China refuses to accept Sikkim and Arunachal as parts of India, even claiming the latter as part of China. But China has no locus standi as a third country when India has negotiated the two treaties with Tibet defining its relationship to Sikkim and Arunchal. A sovereign state is one that negotiates and sign treaties with other states. Tibet did so with British India, Nepal and Mongolia. Once a state exists it cannot simply be wished away simply because another nation has invaded and illegally occupied it.

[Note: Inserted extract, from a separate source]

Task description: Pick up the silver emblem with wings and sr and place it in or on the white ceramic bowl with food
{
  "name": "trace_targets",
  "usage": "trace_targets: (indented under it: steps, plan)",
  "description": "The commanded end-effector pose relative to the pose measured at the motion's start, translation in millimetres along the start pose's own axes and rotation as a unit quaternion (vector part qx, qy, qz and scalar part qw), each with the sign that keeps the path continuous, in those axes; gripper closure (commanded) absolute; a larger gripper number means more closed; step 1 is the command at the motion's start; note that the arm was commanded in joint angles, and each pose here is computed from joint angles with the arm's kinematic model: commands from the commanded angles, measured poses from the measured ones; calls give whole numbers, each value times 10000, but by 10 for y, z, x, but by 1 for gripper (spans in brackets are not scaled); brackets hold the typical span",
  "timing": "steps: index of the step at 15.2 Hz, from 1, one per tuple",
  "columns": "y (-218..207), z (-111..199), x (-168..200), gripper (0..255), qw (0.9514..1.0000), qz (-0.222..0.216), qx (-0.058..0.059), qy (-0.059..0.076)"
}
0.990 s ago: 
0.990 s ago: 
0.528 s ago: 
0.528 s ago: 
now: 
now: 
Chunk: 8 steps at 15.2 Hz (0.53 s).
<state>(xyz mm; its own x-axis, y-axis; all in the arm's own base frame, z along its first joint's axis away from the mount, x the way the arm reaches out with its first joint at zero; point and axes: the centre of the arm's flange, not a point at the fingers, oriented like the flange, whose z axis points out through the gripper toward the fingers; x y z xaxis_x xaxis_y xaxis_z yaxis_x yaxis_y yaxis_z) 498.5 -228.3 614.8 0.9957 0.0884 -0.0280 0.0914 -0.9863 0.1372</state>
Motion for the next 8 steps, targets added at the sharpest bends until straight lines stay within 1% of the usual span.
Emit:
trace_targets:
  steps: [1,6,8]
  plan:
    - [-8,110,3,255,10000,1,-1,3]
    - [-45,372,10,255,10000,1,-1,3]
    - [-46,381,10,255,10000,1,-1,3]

That the world does not wish to challenge China’s illegal occupation of Tibet thus rendering it a de facto (not de jure) part of China is another matter. However, it is pertinent to ask why the Government of India is so solicitous of China’s national interests at the expense of our own. If China refuses to ratify the border agreement because it does not recognize the treaties signed by India and Tibet, why must India recognize the 17-point 1951 agreement that China thrust upon Tibet under gunpoint, and which the Dalai Lama repudiated? China possesses no other legal documents to prove its claims over Tibet.

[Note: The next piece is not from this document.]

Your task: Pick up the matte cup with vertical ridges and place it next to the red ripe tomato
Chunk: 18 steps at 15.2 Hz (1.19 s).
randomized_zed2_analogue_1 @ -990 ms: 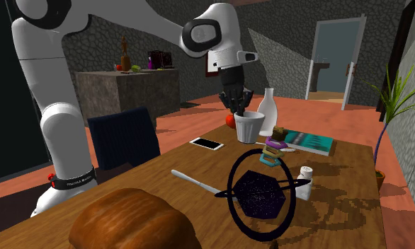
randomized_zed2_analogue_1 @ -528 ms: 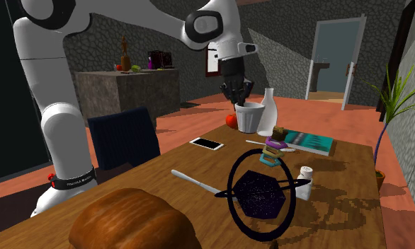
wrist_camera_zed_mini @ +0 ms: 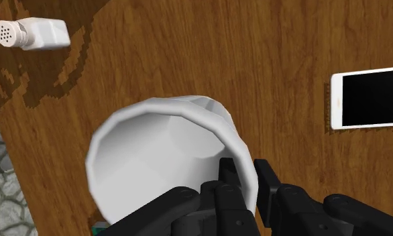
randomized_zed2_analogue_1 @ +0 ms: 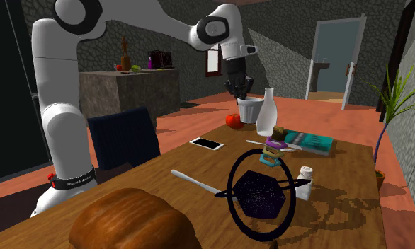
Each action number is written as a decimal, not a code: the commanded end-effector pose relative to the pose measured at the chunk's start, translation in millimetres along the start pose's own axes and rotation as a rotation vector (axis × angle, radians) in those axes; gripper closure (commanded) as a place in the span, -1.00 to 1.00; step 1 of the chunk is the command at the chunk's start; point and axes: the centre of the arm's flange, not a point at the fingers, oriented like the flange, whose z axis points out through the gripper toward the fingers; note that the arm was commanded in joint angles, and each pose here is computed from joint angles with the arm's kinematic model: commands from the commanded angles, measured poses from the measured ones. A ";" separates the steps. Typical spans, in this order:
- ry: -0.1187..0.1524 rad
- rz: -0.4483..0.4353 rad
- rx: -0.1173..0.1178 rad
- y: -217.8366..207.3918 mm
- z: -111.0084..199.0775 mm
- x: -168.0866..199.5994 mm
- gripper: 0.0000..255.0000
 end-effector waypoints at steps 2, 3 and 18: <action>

We have learned few lessons while dealing with China. India unilaterally surrendered its influence in Tibet in 1954 by removing its military personnel stationed in the Tibetan trading towns of Yatung and Gyantse, giving up Indian rest houses and land, and handing over Tibet’s communications to China including the postal, telegraph and public telephone services operated by the Government of India. The trade agreement with the Chinese had a validity of eight years. It is no coincidence that its expiry coincided with the 1962 war. If those who parrot the ‘Tibet is an integral part of China’ line paused to think, they would realize that they are unwittingly conceding China’s claim over 83,743 sq km of Arunachal territory, which it will not hesitate to exercise should its interests so dictate.

The Dalai Lama’s ‘middle way’ position has been clear since the mid-‘80s: autonomy and not independence. It begs the question why, if China can pursue a ‘one country, two systems’ policy in the Han-majority areas of Taiwan, Hong Kong and Macau, is it so hysterically opposed to Tibetan proposals? The clue lies in a 1999 article published in Beijing by a prominent Chinese intellectual who opposed Tibetan autonomy at the time. Wang Lixion points out the fact that an independent or autonomous Tibet under the influence of the Dalai Lama, ‘would naturally orient it towards India,’ taking 2.5 million sq.km or 26% of China’s land mass away from China’s sphere of influence into India’s. To lose this vast swathe of land, he says, would be to ‘expose our fatal underbelly.’ It should be understood that it is not on its merits or demerits that the Dalai Lama’s proposals are being rejected, but because of India.

While one is not advocating India’s lebensraum or hostilities with China, one should be aware that future global rivalries will be less about energy and more about water. India is already facing acute water shortages, as is China. These will only grow as our respective populations increase and global warming stresses existing water supplies. China anticipates this problem and has already begun work on dams on the headwaters of the Sutlej and Brahmaputra. While the ‘thirsty’ provinces of Xingjian and Gansu will undoubtedly benefit by China’s plans to divert the waters of the Brahmaputra, India needs to wake up well before the havoc spreads and our rivers begin drying up.

It is time we recognized that Tibet and India’s destinies are entwined. We surrendered our responsibilities and its fruits in 1954. There is no need to go down that road again, now or in the future.